If you have a garden and a library, you have everything you need.(庭と蔵書/図書館があれば必要なものは全部そろっている),キケロの名言だ。
うちには広い庭も,広い書斎もない。花や木が少しだけ植わっていて,一日中小鳥のさえずりが聞こえる小さな庭だ。毎日害虫や枯れた花を摘み取ることのできる小さな庭。目が行き届くから隣人らの庭の手入れまでできる。
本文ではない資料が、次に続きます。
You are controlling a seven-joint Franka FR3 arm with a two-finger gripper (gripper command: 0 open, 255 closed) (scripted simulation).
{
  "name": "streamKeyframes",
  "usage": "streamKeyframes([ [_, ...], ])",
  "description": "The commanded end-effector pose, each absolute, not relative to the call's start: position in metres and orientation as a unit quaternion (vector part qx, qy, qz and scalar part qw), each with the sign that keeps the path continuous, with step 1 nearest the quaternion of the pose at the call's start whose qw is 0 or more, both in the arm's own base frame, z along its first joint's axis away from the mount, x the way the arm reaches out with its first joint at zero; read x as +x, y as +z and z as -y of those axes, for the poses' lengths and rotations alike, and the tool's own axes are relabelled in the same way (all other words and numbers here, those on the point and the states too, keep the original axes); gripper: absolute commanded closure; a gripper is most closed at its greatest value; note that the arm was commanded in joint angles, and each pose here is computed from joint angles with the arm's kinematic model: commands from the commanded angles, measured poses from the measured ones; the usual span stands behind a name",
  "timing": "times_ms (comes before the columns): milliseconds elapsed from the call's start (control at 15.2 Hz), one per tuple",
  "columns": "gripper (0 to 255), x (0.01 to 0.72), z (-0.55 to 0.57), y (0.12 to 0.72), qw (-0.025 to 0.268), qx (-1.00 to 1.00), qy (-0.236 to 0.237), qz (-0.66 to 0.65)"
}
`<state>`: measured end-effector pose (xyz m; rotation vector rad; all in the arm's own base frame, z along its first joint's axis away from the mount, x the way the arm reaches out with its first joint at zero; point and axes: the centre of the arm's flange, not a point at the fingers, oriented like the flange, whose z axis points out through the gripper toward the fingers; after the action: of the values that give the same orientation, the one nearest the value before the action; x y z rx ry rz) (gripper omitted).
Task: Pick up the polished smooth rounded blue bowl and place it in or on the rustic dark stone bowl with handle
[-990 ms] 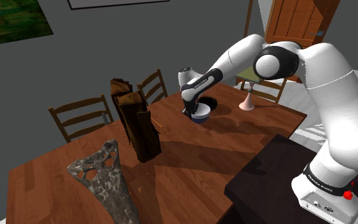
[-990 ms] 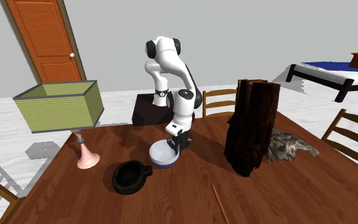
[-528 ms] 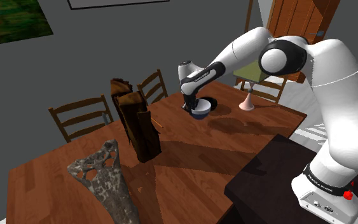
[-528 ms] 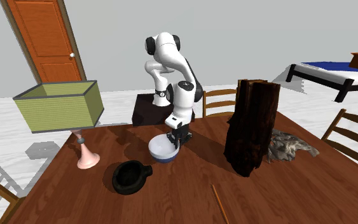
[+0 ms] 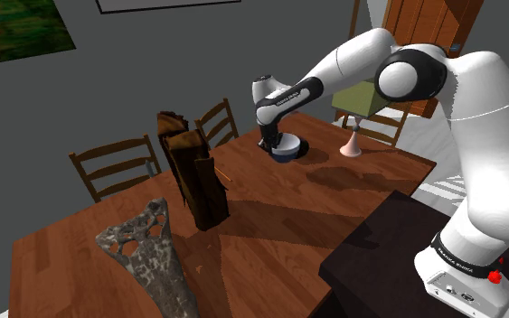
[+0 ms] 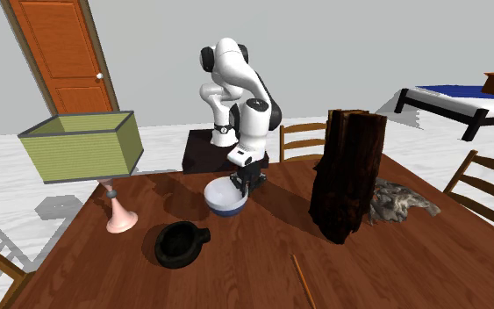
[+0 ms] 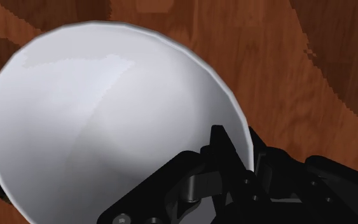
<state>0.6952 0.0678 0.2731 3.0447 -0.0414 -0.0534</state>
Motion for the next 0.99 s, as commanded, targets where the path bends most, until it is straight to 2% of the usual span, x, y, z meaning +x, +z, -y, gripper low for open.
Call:
streamKeyframes([
  [0,255,0.695,-0.066,0.285,0.048,0.999,-0.017,0.014],
  [528,255,0.695,-0.066,0.324,0.048,0.999,-0.017,0.014],
  [924,255,0.734,0.002,0.334,0.048,0.999,-0.017,0.014],
])
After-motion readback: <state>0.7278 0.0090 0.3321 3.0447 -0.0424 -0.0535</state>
毎年咲くアイリスやブラックアイドスーザン,水仙,ヒヤシンス,ムスカリ,そして7種類のユリ。毎年頂き物の球根を少しずつ足していく。
鉢植えにする失敗だらけの一年草の種まきも楽しい。今年はネギ・百日草(ジニア)・パセリの種を買ったが,予想をはるかに超えて生長している。ジニアなんか60本になった。
気温が下がった夕方の草取りは,ここが平和であることを実感させる。
林に囲まれバスケットボールができる広い裏庭は,私の必要なものでも欲しいものではない。大型の機械で手入れをする庭は,私には要らない。
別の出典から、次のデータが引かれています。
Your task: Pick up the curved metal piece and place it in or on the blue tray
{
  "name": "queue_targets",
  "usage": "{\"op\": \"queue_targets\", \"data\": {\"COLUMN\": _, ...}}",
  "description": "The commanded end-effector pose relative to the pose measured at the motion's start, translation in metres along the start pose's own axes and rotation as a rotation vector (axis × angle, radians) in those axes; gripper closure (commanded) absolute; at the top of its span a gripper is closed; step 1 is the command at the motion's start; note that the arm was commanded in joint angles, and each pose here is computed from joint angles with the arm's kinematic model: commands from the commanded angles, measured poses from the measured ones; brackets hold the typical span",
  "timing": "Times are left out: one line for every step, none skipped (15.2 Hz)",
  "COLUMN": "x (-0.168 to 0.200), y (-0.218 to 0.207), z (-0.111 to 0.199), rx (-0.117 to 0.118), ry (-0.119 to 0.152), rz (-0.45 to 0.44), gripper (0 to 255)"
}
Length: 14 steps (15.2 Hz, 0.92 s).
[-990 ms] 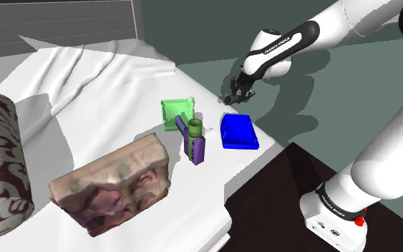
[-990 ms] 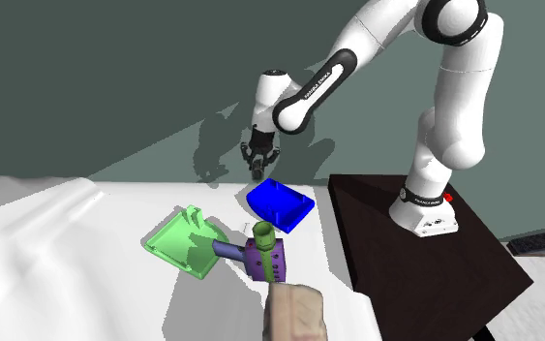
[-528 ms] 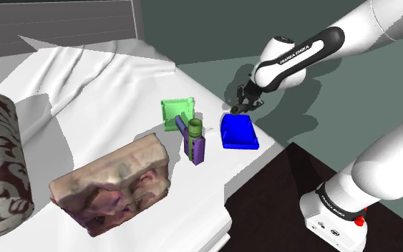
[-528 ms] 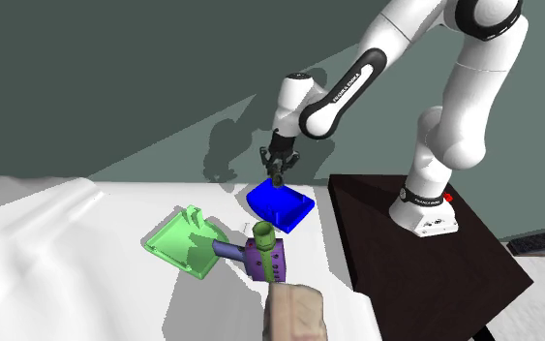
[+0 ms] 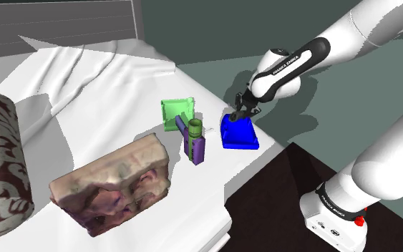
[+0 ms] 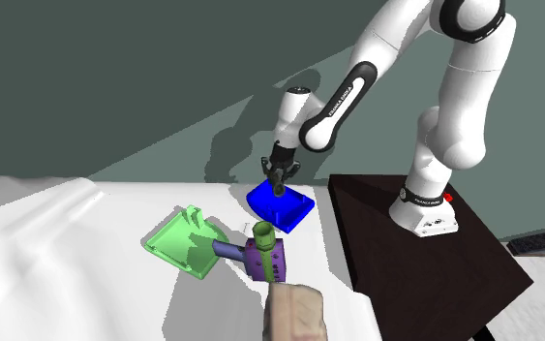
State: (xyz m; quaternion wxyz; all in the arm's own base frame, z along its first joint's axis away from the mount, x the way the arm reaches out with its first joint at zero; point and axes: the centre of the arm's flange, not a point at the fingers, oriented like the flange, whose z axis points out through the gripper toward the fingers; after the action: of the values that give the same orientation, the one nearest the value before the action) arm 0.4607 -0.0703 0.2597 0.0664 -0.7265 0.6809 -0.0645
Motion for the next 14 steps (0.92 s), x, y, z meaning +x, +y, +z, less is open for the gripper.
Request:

書斎の窓辺にはパソコンを置いた机があり,ここから裏庭のバードフィーダーが見える。今日も,丸まる太ったブルージェイが低空飛行をし,真っ赤なカーディナルやフィンチが餌をついばんでいる。シマリスがそのおこぼれにあずかる。
日本から持って来た本も多く,同じ本を繰り返し読めば新たな発見もある。まだ読んでいない本がある本棚は宝だ。日本の友人が本を送ってくれていて,今楽しみに待っている。
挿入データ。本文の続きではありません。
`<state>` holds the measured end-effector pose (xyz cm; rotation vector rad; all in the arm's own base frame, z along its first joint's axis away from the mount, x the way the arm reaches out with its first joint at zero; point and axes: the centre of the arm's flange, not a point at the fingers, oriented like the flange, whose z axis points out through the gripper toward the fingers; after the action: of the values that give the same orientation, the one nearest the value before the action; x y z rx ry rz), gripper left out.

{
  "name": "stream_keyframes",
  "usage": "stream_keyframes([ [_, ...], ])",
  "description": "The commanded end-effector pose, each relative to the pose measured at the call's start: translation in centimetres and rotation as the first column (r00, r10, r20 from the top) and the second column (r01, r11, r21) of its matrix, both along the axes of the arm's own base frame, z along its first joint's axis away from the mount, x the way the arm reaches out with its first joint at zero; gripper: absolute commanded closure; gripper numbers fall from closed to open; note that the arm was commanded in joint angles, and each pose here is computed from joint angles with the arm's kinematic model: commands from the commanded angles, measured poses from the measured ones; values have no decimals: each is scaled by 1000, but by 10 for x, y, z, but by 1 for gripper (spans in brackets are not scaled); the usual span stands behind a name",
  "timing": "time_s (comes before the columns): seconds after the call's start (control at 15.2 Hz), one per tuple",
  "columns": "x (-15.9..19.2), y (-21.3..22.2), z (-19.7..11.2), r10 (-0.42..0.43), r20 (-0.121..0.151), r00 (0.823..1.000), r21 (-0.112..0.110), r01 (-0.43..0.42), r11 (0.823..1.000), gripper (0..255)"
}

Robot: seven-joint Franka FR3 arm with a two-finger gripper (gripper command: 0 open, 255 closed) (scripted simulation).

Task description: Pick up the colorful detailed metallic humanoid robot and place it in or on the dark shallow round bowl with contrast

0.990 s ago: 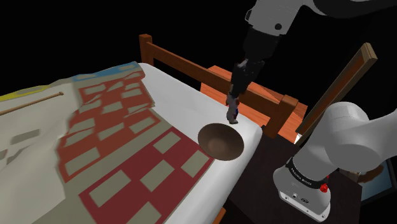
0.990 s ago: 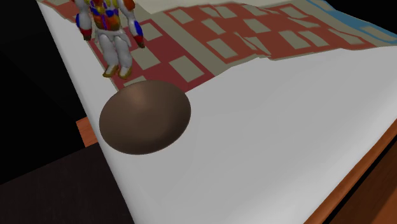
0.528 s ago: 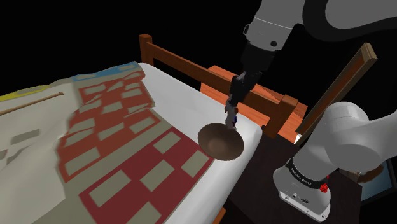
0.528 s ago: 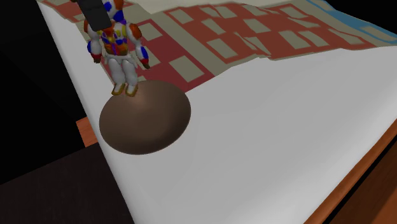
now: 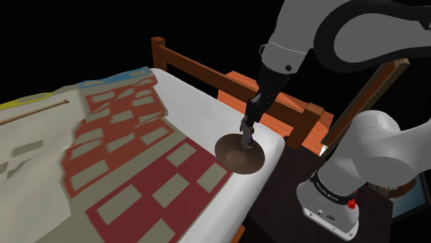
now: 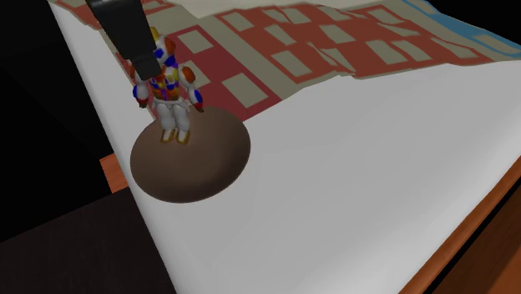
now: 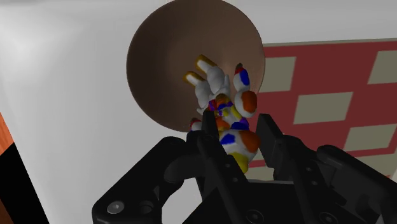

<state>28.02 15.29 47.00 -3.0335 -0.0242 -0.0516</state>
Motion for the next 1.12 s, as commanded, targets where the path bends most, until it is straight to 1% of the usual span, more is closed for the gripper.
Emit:
stream_keyframes([
  [0.0,1,-1,-11,0,1,1000,0,0,1000,255],
  [0.4,1,-1,-42,0,1,1000,0,0,1000,255],
  [0.86,1,-1,-42,0,1,1000,0,0,1000,255],
  [0.92,1,-1,-42,0,1,1000,0,0,1000,0],
  [1.06,1,-1,-42,0,1,1000,0,0,1000,0],
])
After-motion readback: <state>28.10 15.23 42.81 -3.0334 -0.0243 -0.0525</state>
隣人の庭には1mくらいのミルクウィード(トウワタ)が群生し,甘い芳香を放っている。アリやモナーク(オオカバマダラ),ミツバチが大忙しだ。

よく生活の一部を指して「小さな幸せ」と表現されるが,幸せに大小があるのだろうか。戦争をしている国の人にとっては,日々の平安こそが幸せだ。お金をたくさん使える=大きな幸せだと考える人もいるのかもしれない。どんどん稼いでどんどん借りて使え,とクレジットカード会社は言うだろう。
一昨日,別の隣人(ポーランド人)の裏庭を見せてもらった。うちより小さなテラスにはいろんな花やハーブの寄せ植えがいっぱい!!ガラスのテーブルや木製の小鳥の巣箱,そしてグリム童話に出てきそうな樹木。大きなBBQグリルがドン!とか豪華なテーブルや椅子がドン!ではなくて,妖精でも住んでいそうなかわいらしいテラスだった。何年もかけて愛情を持って育ててきたテラスだというのがわかる。いつでもここに来て座っていいよと言って下さり,お礼にフルーツを切って持って行った。
派手なものは要らないし,自慢することにも喜びはない。幸せはそんなに遠くないところにあると思っている。